大家好!6月19日(周六)上午8:30---11:00,德国洪堡大学最年轻教授,数学奇才Ostap Okhrin 博士及其夫人Iryna Okhrin 博士来我院作报告,地点:明商 0105 。欢迎师生踊跃参加。

报告人

Prof. Ostap Okhrin; Dr. Iryna Okhrin

工作单位

Ladislaus von Bortkiewicz Chair of Statistics

C.A.S.E. Centre for Applied Statistics and Economics

School of Economics and Business Administration

Humboldt-Universität zu Berlin

报告题目

Prof. Ostap Okhrin: On the structure and estimation of hierarchical Archimedean copulas

Dr. Iryna Okhrin: Online Surveillance of Volatility Forecasting Models

时间

6月19日(周六)8:30---11:00,两个报告分别为8:30-9:30 和 10:00-11:00,中间提问交流和休息30分钟。

地点

明商 0105

内容摘要

报告一:On the structure and estimation of hierarchical Archimedean copulas

Abstract: In this paper we provide a methodology for estimating multivariate distributions defined through hierarchical Archimedean copulas. In general the true structure of the hierarchy is unknown. We develop a computationally efficient technique for grouping the data. For this purpose we introduce a hierarchical estimation procedure of the parameters and provide their asymptotic analysis. We consider both parametric and nonparametric estimation of the marginal distributions. The simulation study shows the effectiveness of the grouping procedure in the sense of structure selection. The methodology turns out to be very useful in order to model the distribution of asset returns in practical applications.

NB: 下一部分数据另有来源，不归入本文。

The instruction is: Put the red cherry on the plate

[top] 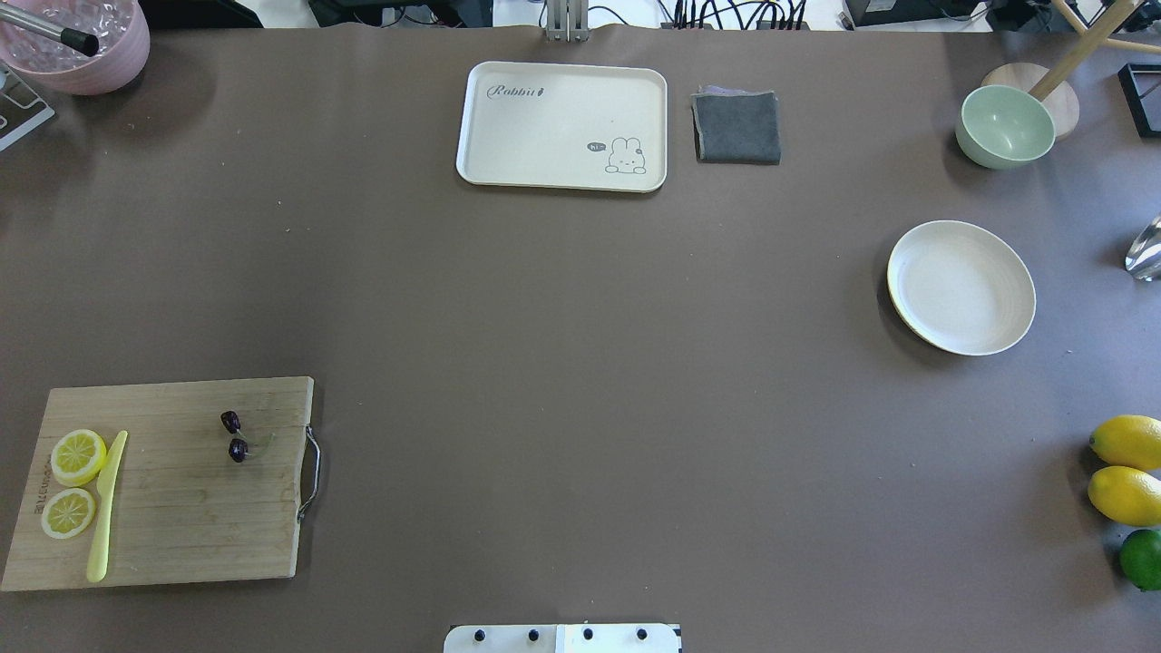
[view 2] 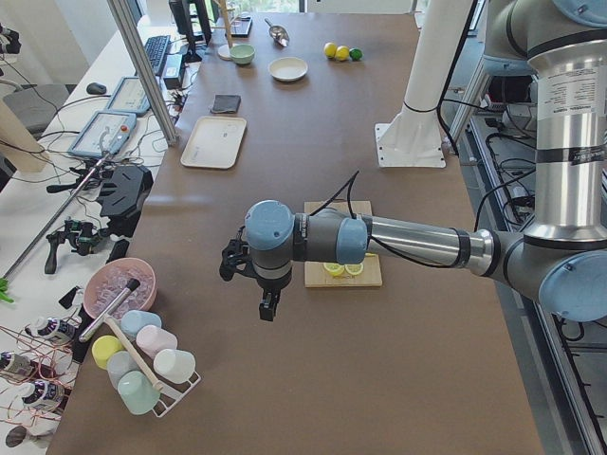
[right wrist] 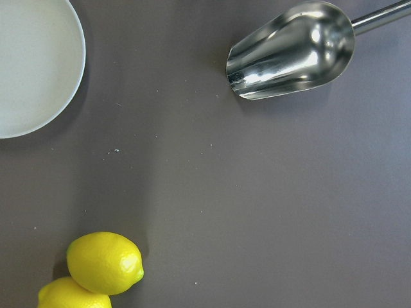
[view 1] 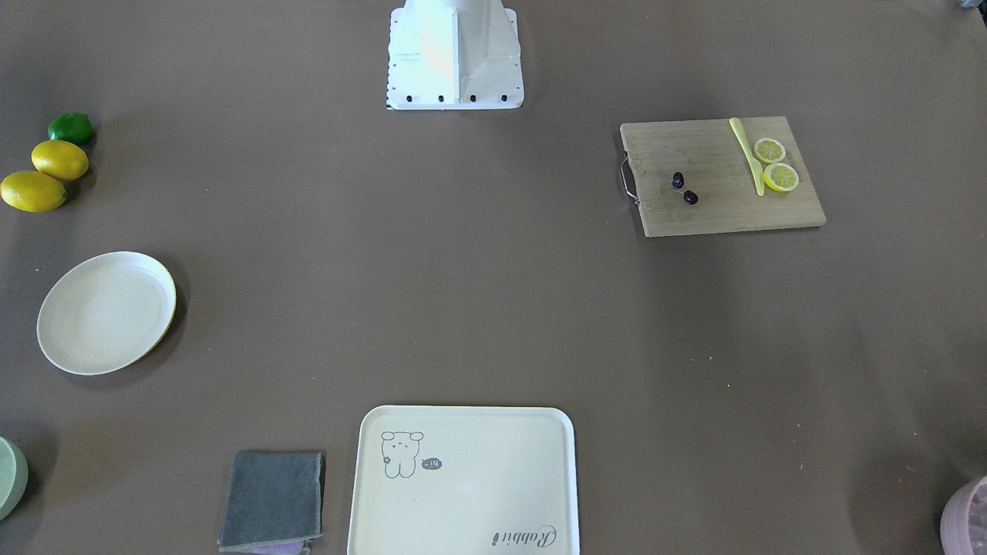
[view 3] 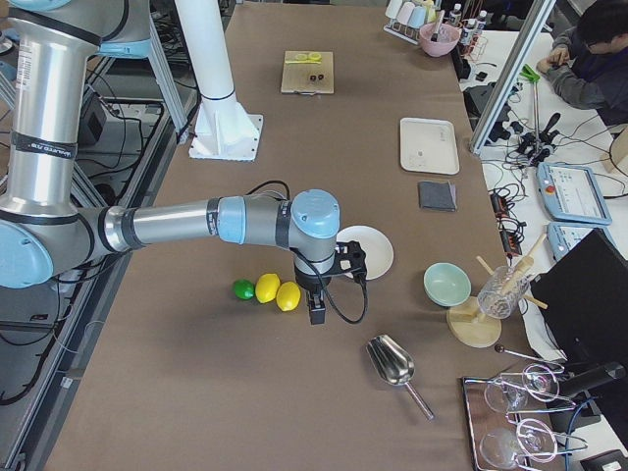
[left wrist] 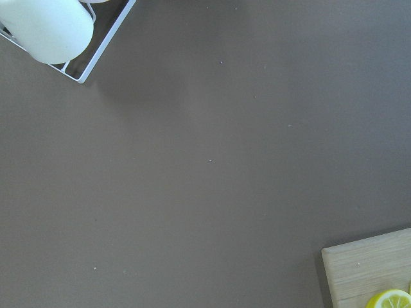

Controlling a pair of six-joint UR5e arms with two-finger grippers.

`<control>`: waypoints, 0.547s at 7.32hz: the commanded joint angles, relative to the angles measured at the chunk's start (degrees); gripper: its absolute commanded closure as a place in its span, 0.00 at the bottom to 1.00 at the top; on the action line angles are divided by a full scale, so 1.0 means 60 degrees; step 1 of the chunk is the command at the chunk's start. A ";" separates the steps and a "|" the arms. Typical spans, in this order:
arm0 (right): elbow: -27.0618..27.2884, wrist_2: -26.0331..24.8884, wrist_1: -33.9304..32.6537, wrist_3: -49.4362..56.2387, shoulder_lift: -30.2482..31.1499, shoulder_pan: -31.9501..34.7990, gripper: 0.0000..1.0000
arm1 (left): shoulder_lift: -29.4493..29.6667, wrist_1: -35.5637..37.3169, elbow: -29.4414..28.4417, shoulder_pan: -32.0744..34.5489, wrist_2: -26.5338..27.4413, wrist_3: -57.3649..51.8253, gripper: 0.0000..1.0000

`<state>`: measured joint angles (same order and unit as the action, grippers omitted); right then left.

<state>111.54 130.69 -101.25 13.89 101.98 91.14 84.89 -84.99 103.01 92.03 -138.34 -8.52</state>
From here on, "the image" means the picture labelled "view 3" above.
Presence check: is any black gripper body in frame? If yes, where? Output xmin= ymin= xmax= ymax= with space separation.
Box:
xmin=293 ymin=240 xmax=367 ymax=294

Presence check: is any round cream plate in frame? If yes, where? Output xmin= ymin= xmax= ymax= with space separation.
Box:
xmin=337 ymin=226 xmax=394 ymax=281

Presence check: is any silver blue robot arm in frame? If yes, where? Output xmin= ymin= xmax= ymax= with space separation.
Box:
xmin=1 ymin=1 xmax=367 ymax=325

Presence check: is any cream rectangular tray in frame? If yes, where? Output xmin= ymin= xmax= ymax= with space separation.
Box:
xmin=399 ymin=117 xmax=460 ymax=176

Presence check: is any yellow lemon outer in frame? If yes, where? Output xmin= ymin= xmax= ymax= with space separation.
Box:
xmin=276 ymin=282 xmax=301 ymax=312

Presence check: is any yellow lemon near lime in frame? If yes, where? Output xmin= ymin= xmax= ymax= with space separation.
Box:
xmin=255 ymin=273 xmax=281 ymax=303

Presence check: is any green lime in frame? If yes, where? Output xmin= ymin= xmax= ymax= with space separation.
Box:
xmin=232 ymin=279 xmax=255 ymax=300

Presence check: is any metal scoop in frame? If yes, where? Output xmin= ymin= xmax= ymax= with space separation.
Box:
xmin=366 ymin=335 xmax=435 ymax=421

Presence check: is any mint green bowl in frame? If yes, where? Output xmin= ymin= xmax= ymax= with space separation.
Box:
xmin=423 ymin=262 xmax=471 ymax=307

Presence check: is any folded grey cloth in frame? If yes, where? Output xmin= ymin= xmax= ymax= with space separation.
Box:
xmin=418 ymin=181 xmax=457 ymax=212

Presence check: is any wooden cup stand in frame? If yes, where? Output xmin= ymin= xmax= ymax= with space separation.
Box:
xmin=446 ymin=234 xmax=549 ymax=348

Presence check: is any clear textured glass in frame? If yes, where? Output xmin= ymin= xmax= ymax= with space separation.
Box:
xmin=477 ymin=266 xmax=529 ymax=320

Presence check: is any wooden cutting board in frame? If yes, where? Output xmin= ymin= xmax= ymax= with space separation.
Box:
xmin=281 ymin=50 xmax=335 ymax=95

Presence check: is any yellow-green plastic knife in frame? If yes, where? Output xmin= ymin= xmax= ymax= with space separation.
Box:
xmin=284 ymin=59 xmax=322 ymax=65

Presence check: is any blue teach pendant lower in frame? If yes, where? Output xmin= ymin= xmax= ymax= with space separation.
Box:
xmin=546 ymin=222 xmax=612 ymax=262

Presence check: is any blue teach pendant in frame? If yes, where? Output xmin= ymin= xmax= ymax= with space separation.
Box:
xmin=536 ymin=162 xmax=612 ymax=226
xmin=546 ymin=222 xmax=612 ymax=262

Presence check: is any blue teach pendant upper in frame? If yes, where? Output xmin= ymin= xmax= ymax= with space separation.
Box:
xmin=536 ymin=162 xmax=612 ymax=226

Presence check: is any pastel cup rack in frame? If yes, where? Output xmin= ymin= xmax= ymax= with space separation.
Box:
xmin=383 ymin=0 xmax=442 ymax=45

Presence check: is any seated person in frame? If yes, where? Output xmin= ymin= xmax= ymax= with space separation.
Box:
xmin=537 ymin=0 xmax=627 ymax=128

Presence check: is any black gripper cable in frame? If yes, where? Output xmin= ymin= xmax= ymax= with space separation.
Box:
xmin=313 ymin=254 xmax=369 ymax=325

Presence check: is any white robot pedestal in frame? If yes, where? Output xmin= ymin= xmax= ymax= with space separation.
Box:
xmin=176 ymin=0 xmax=263 ymax=162

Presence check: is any wire wine glass rack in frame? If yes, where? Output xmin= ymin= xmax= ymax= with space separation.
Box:
xmin=460 ymin=363 xmax=588 ymax=470

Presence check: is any aluminium frame post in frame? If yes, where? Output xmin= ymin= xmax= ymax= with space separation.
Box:
xmin=470 ymin=0 xmax=556 ymax=157

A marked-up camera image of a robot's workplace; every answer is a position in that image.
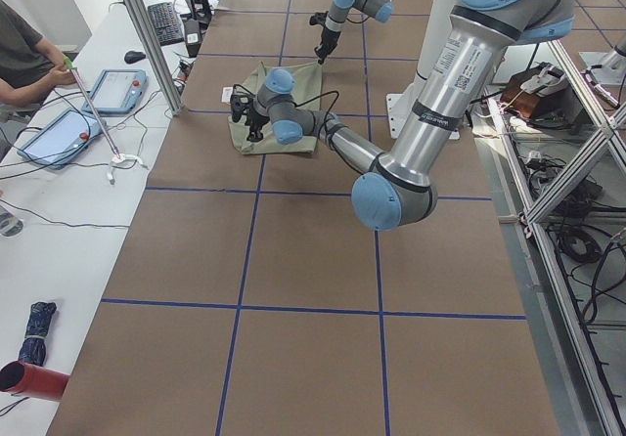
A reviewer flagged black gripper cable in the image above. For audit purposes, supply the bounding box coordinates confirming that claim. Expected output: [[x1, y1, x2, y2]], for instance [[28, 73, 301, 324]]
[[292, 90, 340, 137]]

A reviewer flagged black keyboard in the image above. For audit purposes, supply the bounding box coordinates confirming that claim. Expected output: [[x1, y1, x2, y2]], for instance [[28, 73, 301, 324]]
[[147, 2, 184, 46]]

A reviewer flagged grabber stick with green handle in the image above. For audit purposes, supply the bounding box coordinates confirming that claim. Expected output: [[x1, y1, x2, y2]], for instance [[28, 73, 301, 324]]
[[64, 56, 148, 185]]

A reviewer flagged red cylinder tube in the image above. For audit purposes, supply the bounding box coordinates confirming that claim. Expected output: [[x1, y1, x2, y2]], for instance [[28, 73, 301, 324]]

报告二:Online Surveillance of Volatility Forecasting Models

Abstract: A valid statistical model is crucial for proper volatility forecasting. This paper suggests a sequential procedure for monitoring validity of the actual volatility model. A simple state space representation serves for reflecting dynamics of the actual volatility, whereas realized volatility or bipower variation measures refer to the observation equation. Monitoring the stochastic behavior of the resulting forecasting errors allows to decide whether the chosen representation remains correctly specified. A signal indicates that the assumed volatility model may be no more valid. Our approach is illustrated by an empirical study based on selected U.S. market stocks.